Vandaag, woensdag 6 april, geeft de Cubaans-Amerikaanse auteur Ana Menéndez de Tweede Cola Debrotlezing in de Openbare Bibliotheek van Amsterdam. In The Poets and Writer’s Magazine, May-June 2009, verscheen een tekst die zij in 2008 met regelmaat in Egypte heeft gepresenteerd, ‘The future of narrative’; we plaatsen die hier in afleveringen, gisteren de eerste, vanochtend aflevering 2, nu aflevering3.

by Ana Menéndez

It may be too early to tell, but some patterns are already emerging and, despite the skeptics, some of them are quite positive.

Like the alphabet and the printing press, the internet has not eclipsed story, merely offered a new tool with which to imagine it.

The most obvious and immediate effect is the direct translation from the old media to the new: e-books, e-journals, blogs, newspaper websites. All of them digital recreations, in one way or another, of the paper world they are fast turning to ashes. In this way, the Net resembles the early days of television when the radio microphone still loomed ghost-like in memory and vaudeville aesthetics dominated the new medium. It took a generation to go from Dick Van Dyke to MTV.

But as the internet gains traction and its myriad possibilities reveal themselves, a new kind of artist will emerge to challenge and transform the way we tell stories. What shape this new art will take is difficult to predict, or even perceive, until its effects become themselves a matter of history many years from now. One hopes imagination will yield something more majestic than the sad hyper-text games and cut-and-paste projects that today bloat many academic studies on “electronic media”.

Instead, for a clue into the narrative possibilities emerging in the new age, it is more instructive to turn not to writing that apes old media, but to the internet’s purest contribution to story: online, multi-player games that not only re-define old concepts of competition and role-play but create entirely new worlds and peoples them with characters and situations whose evocative powers descend from the finest tradition of imaginative story-telling.

Eve Online as the heir to Flaubert? Travian.com our answer to Tolstoy? I can already hear the sneering dissent. No science-fiction boy-fantasy can equal the nuance and insight of Flaubert. Pixels can never contain the genius of Tolstoy. Of course not. Linear, realistic story-telling that delves into human nature and motivation isn’t going anywhere. We have not lost the classics. Beowulf – that pre-press beast that haunts high school Freshmen – yet lives.

The old forms are not being taken away, but new forms are being added. Story is deeply engrained into our psyches. And the need to give narrative shape to our fears and joys is much older than the printing press or the alphabet. The press is barely 500 years old.
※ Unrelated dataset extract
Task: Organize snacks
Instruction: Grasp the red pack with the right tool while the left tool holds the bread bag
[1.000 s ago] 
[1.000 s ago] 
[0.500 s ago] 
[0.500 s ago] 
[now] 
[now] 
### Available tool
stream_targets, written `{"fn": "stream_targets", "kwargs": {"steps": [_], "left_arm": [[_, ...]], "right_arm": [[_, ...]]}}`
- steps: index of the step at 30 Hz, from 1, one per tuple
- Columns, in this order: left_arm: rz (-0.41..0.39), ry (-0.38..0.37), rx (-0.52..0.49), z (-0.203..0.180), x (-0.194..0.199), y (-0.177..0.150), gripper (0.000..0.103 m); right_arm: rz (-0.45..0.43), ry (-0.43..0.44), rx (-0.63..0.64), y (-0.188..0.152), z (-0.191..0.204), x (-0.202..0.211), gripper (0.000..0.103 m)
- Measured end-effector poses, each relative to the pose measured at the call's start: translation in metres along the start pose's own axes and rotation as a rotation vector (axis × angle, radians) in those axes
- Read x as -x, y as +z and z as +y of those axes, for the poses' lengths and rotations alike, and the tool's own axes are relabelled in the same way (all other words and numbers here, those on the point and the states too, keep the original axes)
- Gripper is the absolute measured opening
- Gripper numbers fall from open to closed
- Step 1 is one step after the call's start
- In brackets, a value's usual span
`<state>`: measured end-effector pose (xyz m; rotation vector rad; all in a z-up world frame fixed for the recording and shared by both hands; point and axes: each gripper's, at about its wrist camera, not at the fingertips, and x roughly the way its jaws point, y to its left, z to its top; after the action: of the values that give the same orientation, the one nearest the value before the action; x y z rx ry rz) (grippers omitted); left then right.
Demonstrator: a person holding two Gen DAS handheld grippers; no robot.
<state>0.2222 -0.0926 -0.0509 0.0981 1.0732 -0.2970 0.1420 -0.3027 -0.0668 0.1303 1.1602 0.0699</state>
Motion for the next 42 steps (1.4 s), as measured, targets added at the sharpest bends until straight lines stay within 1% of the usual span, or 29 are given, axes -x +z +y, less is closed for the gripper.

The oldest alphabet is not older than 6,000 years. But modern humans have roamed the planet for 50,000 years. And for as long as we’ve had language, we’ve had stories. It’s the way we pass on history, warn future generations and strive to make sense of what is at base a bewildering and mysterious existence.

It’s this innate power of story that persuaded Sebeok that only the folkloric tradition of story-telling could be counted on to communicate with humanity 10,000 years into the future. “Information needs to be launched and artificially passed on into the short and long term future with the supplementary aid of folkloristic devices, a combination of an artificially created and nurtured ritual-and-legend, which would be a “false trail” for the uninitiated, who would be steered away from the hazardous site for reasons other than the scientific knowledge,” he wrote. “A ritual annually renewed can be foreseen, with the legend retold year by year.”
The folkloric has always been with us. The internet is simply the latest stage for its performance. Interestingly, this most modern medium is redefining story along its most ancient model: collaborative, instantaneous and anonymous.